───── MATERIALS PROVIDED ─────
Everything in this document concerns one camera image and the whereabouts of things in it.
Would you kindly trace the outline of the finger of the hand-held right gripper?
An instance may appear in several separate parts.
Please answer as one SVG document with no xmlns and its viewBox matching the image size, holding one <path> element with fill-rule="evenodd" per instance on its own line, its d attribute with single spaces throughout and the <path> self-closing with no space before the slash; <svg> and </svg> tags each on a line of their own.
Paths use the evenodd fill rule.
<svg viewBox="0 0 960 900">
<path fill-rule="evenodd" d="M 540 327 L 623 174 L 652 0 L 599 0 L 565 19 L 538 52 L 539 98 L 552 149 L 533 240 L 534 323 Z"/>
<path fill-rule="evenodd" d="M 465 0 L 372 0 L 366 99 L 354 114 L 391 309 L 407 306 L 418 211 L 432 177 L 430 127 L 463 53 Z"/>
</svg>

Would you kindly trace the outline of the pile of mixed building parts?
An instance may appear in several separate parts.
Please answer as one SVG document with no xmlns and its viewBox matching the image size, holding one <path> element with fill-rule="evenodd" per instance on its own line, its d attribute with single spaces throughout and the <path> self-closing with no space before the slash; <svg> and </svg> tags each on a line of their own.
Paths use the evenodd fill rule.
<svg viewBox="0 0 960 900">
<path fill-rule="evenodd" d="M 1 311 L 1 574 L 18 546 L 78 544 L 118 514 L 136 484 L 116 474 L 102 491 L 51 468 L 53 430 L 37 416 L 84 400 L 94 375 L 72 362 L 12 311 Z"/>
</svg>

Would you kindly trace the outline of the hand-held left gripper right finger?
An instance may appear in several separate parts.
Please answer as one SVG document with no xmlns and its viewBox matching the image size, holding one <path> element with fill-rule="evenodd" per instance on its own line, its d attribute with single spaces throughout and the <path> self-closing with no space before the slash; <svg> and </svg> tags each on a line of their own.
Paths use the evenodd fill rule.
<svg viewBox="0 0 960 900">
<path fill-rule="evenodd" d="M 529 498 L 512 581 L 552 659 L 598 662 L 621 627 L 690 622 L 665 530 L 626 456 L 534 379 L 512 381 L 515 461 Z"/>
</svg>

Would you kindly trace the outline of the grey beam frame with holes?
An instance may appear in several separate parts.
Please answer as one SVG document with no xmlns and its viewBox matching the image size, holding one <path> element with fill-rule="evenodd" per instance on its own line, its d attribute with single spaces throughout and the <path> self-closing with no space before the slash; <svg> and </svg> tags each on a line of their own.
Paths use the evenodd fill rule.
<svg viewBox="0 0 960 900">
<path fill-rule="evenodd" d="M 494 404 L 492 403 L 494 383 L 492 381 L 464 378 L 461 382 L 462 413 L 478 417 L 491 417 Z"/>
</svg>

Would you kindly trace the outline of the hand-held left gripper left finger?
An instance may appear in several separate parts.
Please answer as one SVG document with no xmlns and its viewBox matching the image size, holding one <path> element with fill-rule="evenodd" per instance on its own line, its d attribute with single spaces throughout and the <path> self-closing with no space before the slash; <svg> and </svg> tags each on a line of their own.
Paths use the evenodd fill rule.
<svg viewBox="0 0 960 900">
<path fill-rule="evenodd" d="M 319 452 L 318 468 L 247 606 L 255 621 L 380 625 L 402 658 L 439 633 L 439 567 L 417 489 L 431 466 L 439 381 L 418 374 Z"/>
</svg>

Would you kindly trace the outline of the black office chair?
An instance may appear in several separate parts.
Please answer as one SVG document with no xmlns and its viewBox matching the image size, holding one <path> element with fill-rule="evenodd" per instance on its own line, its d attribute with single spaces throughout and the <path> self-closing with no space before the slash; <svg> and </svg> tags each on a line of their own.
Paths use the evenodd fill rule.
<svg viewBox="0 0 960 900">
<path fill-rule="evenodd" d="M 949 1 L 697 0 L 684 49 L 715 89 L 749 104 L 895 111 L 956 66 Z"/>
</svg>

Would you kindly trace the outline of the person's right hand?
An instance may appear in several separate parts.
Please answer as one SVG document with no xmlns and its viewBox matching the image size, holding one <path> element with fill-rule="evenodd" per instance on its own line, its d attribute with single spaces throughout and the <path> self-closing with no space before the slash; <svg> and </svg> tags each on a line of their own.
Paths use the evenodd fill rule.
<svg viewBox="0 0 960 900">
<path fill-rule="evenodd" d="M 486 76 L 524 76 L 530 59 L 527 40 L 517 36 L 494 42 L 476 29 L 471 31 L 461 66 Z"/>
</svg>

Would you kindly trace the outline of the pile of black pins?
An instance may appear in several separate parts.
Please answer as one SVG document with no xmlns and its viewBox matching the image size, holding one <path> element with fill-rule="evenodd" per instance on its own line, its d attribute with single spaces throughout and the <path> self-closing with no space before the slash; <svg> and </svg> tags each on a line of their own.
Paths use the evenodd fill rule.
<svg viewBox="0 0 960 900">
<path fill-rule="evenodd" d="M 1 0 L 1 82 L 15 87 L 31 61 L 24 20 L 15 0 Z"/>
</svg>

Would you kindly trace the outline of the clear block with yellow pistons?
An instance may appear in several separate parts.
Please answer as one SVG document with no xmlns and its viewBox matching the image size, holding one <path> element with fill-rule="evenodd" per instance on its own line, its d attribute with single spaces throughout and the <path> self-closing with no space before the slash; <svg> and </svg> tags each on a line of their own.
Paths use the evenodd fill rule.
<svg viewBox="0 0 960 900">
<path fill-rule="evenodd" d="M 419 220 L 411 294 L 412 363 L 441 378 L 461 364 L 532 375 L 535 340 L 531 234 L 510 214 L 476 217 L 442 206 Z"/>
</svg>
─────
From the first line to the last, please write out the entries exactly.

Everything in this document concerns one camera image and the whereabouts of things in it.
Would you kindly trace the outline of the finger of the hand-held right gripper?
An instance may appear in several separate parts.
Please answer as one SVG document with no xmlns and its viewBox matching the image size, holding one <path> element with fill-rule="evenodd" per instance on its own line, its d attribute with single spaces throughout and the <path> self-closing with no space before the slash; <svg> and </svg> tags each on a line of their own.
Paths use the evenodd fill rule.
<svg viewBox="0 0 960 900">
<path fill-rule="evenodd" d="M 540 327 L 623 174 L 652 0 L 599 0 L 565 19 L 538 52 L 539 98 L 552 149 L 533 240 L 534 323 Z"/>
<path fill-rule="evenodd" d="M 465 0 L 372 0 L 366 99 L 354 114 L 391 309 L 407 306 L 418 211 L 432 177 L 430 127 L 463 53 Z"/>
</svg>

Would you kindly trace the outline of the pile of mixed building parts?
An instance may appear in several separate parts.
Please answer as one SVG document with no xmlns and its viewBox matching the image size, holding one <path> element with fill-rule="evenodd" per instance on its own line, its d attribute with single spaces throughout and the <path> self-closing with no space before the slash; <svg> and </svg> tags each on a line of their own.
Paths use the evenodd fill rule.
<svg viewBox="0 0 960 900">
<path fill-rule="evenodd" d="M 1 311 L 1 574 L 18 546 L 78 544 L 118 514 L 136 484 L 116 474 L 102 491 L 51 468 L 53 430 L 37 416 L 84 400 L 94 375 L 72 362 L 12 311 Z"/>
</svg>

Would you kindly trace the outline of the hand-held left gripper right finger?
An instance may appear in several separate parts.
Please answer as one SVG document with no xmlns and its viewBox matching the image size, holding one <path> element with fill-rule="evenodd" per instance on its own line, its d attribute with single spaces throughout and the <path> self-closing with no space before the slash; <svg> and </svg> tags each on a line of their own.
Paths use the evenodd fill rule.
<svg viewBox="0 0 960 900">
<path fill-rule="evenodd" d="M 529 498 L 512 581 L 552 659 L 598 662 L 621 627 L 690 622 L 665 530 L 626 456 L 534 379 L 512 381 L 515 461 Z"/>
</svg>

Would you kindly trace the outline of the grey beam frame with holes?
An instance may appear in several separate parts.
Please answer as one SVG document with no xmlns and its viewBox matching the image size, holding one <path> element with fill-rule="evenodd" per instance on its own line, its d attribute with single spaces throughout and the <path> self-closing with no space before the slash; <svg> and </svg> tags each on a line of their own.
Paths use the evenodd fill rule.
<svg viewBox="0 0 960 900">
<path fill-rule="evenodd" d="M 494 404 L 492 403 L 494 383 L 492 381 L 464 378 L 461 382 L 462 413 L 478 417 L 491 417 Z"/>
</svg>

Would you kindly trace the outline of the hand-held left gripper left finger?
An instance may appear in several separate parts.
Please answer as one SVG document with no xmlns and its viewBox matching the image size, holding one <path> element with fill-rule="evenodd" per instance on its own line, its d attribute with single spaces throughout and the <path> self-closing with no space before the slash; <svg> and </svg> tags each on a line of their own.
Paths use the evenodd fill rule.
<svg viewBox="0 0 960 900">
<path fill-rule="evenodd" d="M 319 452 L 318 468 L 247 606 L 255 621 L 380 625 L 402 658 L 439 633 L 439 567 L 417 489 L 431 466 L 439 381 L 418 374 Z"/>
</svg>

Would you kindly trace the outline of the black office chair?
An instance may appear in several separate parts.
Please answer as one SVG document with no xmlns and its viewBox matching the image size, holding one <path> element with fill-rule="evenodd" per instance on its own line, its d attribute with single spaces throughout and the <path> self-closing with no space before the slash; <svg> and </svg> tags each on a line of their own.
Paths use the evenodd fill rule.
<svg viewBox="0 0 960 900">
<path fill-rule="evenodd" d="M 949 1 L 697 0 L 684 49 L 715 89 L 749 104 L 895 111 L 956 66 Z"/>
</svg>

Would you kindly trace the outline of the person's right hand?
An instance may appear in several separate parts.
Please answer as one SVG document with no xmlns and its viewBox matching the image size, holding one <path> element with fill-rule="evenodd" per instance on its own line, its d attribute with single spaces throughout and the <path> self-closing with no space before the slash; <svg> and </svg> tags each on a line of their own.
Paths use the evenodd fill rule.
<svg viewBox="0 0 960 900">
<path fill-rule="evenodd" d="M 486 76 L 524 76 L 530 59 L 527 40 L 517 36 L 494 42 L 476 29 L 471 31 L 461 66 Z"/>
</svg>

Would you kindly trace the outline of the pile of black pins?
An instance may appear in several separate parts.
Please answer as one SVG document with no xmlns and its viewBox matching the image size, holding one <path> element with fill-rule="evenodd" per instance on its own line, its d attribute with single spaces throughout and the <path> self-closing with no space before the slash; <svg> and </svg> tags each on a line of their own.
Paths use the evenodd fill rule.
<svg viewBox="0 0 960 900">
<path fill-rule="evenodd" d="M 1 0 L 1 82 L 15 87 L 31 61 L 24 20 L 15 0 Z"/>
</svg>

Would you kindly trace the outline of the clear block with yellow pistons?
An instance may appear in several separate parts.
Please answer as one SVG document with no xmlns and its viewBox matching the image size, holding one <path> element with fill-rule="evenodd" per instance on its own line, its d attribute with single spaces throughout and the <path> self-closing with no space before the slash; <svg> and </svg> tags each on a line of their own.
Paths use the evenodd fill rule.
<svg viewBox="0 0 960 900">
<path fill-rule="evenodd" d="M 419 220 L 411 294 L 412 363 L 441 378 L 461 364 L 532 375 L 535 340 L 531 234 L 510 214 L 476 217 L 442 206 Z"/>
</svg>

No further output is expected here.